Love the carnitas here.  Thanks for the pics.


----------



## scarbelly (Aug 17, 2009)

Carnitas looks great. Thanks for posting the complete instructions
Great job


----------



## the dude abides (Aug 17, 2009)

Looks great!  Thanks for sharing and nice photos too.


----------



## richoso1 (Aug 17, 2009)

Wow, I'm impressed with your old school way of making carnitas. Thanks for sharing this tasty treat with us. Points to you my friend.


----------



## hungryjohn (Aug 17, 2009)

Love Carnitas.

When I lived in S. California, the carnitas tasted more like the barbecue I ate growing up in Georgia than any of the alleged barbecue that you could buy.

At least that was the case until shortly before I moved when a guy from Memphis retired from the air force and opened a pit just a few minutes from me.


----------



## mballi3011 (Aug 17, 2009)

That is nice looking pork. thanks for posting it for us here.


----------



## deltadude (Aug 17, 2009)

yo dirtyhalos, you sure brought back a few memories with your carnitas post.
I used to live in Riverside, and one of my clients Sal became a good friend/compadre, he was 2nd generation son of a Tulare farm worker, very traditional Mexican family.  As a gringo I was lucky enough to get invited to several family functions, i.e. graduations and weddings, Sal and his family really knew how to party, most of those parties last at least 2 days.  One thing that always happened in the afternoon was Sal getting out his Caso and starting a fire in the Wood Fire Pit.  I am going from memory since the last time we got together was 18 years ago, but I think the copper kettle would turn greenish which is natural for copper when it oxidizes.  All the men would stand around, with Lime and rub the kettle insides and before adding the lard, would splash the kettle with beer to get that sizzle and everyone is laughing, drinking and having a great time.  Actually I can't rem. how they got the kettle back to the copper color before adding the lard, since I think the lime actually promotes the oxidation, hmm.  The food served was very family style mexican food, always great.

I need to give that dude a call,  thanks for the rewind..


----------



## dirtyhalos (Aug 17, 2009)

this is why i love cooking outdoors, sitting around drinking beers, shooting the breeze and ultimately enjoying some great food... in fact, for labor day we plan on roasting a whole pig, i'll plan on posting how that goes.

on the kettle, i use mine frequently enough (and store it indoors) that i dont get much of the green, but it definately gets a dirty look to it like the outside (bottom) as shown in my post, i've noticed i get more green if a little bit of water is left in it.  but the lemon/vinegar works like a charm on the copper, it almost instantly glows once the lemon juices hit it.  the salt is just used as an abrasive to get some scrubbing power.

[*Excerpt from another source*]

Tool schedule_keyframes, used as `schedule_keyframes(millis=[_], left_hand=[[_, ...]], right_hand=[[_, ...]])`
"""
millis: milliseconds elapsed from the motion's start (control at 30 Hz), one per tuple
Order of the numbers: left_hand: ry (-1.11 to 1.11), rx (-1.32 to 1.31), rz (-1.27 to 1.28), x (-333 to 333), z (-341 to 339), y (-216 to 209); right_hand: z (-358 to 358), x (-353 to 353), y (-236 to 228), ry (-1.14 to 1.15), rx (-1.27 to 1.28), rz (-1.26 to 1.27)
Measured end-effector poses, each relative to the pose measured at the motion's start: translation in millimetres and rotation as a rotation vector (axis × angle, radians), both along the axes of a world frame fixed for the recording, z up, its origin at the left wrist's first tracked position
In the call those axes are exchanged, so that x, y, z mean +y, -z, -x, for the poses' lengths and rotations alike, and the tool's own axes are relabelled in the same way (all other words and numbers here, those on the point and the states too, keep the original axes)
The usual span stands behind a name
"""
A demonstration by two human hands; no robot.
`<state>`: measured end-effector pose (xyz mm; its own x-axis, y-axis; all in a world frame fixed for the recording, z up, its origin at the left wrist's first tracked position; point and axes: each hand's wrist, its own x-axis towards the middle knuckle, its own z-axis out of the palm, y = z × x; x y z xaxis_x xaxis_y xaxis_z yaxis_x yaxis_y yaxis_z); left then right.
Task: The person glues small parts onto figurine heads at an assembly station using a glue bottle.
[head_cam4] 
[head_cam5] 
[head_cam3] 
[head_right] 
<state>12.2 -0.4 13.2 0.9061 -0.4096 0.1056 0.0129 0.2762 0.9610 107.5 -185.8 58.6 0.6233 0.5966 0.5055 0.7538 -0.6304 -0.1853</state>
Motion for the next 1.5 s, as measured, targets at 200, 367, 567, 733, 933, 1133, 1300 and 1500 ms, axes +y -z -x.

i asked my grandpa one time if it'd be faster to use an SOS pad or something similar, he laughed at me and asked me if i'd like my food to taste like an SOS pad... lol

edit to add: i'm a gringo also, last name smith (as engraved in my kettle), but my mom's family is pure mexican (from chihuahua, mexico)


----------



## rivet (Aug 17, 2009)

Hey GREAT post and thank you for sharing. There's an old timer around here from Mexico who told me the secret of good carnitas was marinading them overnight in fresh squeezed orange juice and just before frying, in some milk. 

Ever heard of that? I know I've eaten many of his carnitas and they are finger licking good to die for!

Never made them myself, but I want to. Got to get me a big copper pot first, though.


----------



## dirtyhalos (Aug 18, 2009)

i have not heard of either marinating overnight or the milk... i think im going to try that next time with a couple chunks.


----------



## deltadude (Aug 19, 2009)

Thats the same with the Lime, they would use some salt and lime, while it was heating up.  

The Whole pig (unfortunately I didn't get to join for this since the pigs were done at his dad's in Tulare).  They would dig a pit, throw in briquettes and wood, get the fire going, cover the pig in wet newspapers (my memory could be wrong here), and put the pig in, then throw the dirt on top.  I think there is more technique to it than that, since only one side would get done, unless you put hot coals on top too.  You could also wrap the pig in alum foil and then put the wet news papers on it.  Anyway its the kind of work where the reward afterward is YUM.....


----------



## got14u (Aug 19, 2009)

awsome post ! brings back alot of memories !


----------



## mgwerks (Aug 19, 2009)

Always great to see another way of making carnitas!  Both the method and ingredients seem to vary on location.


----------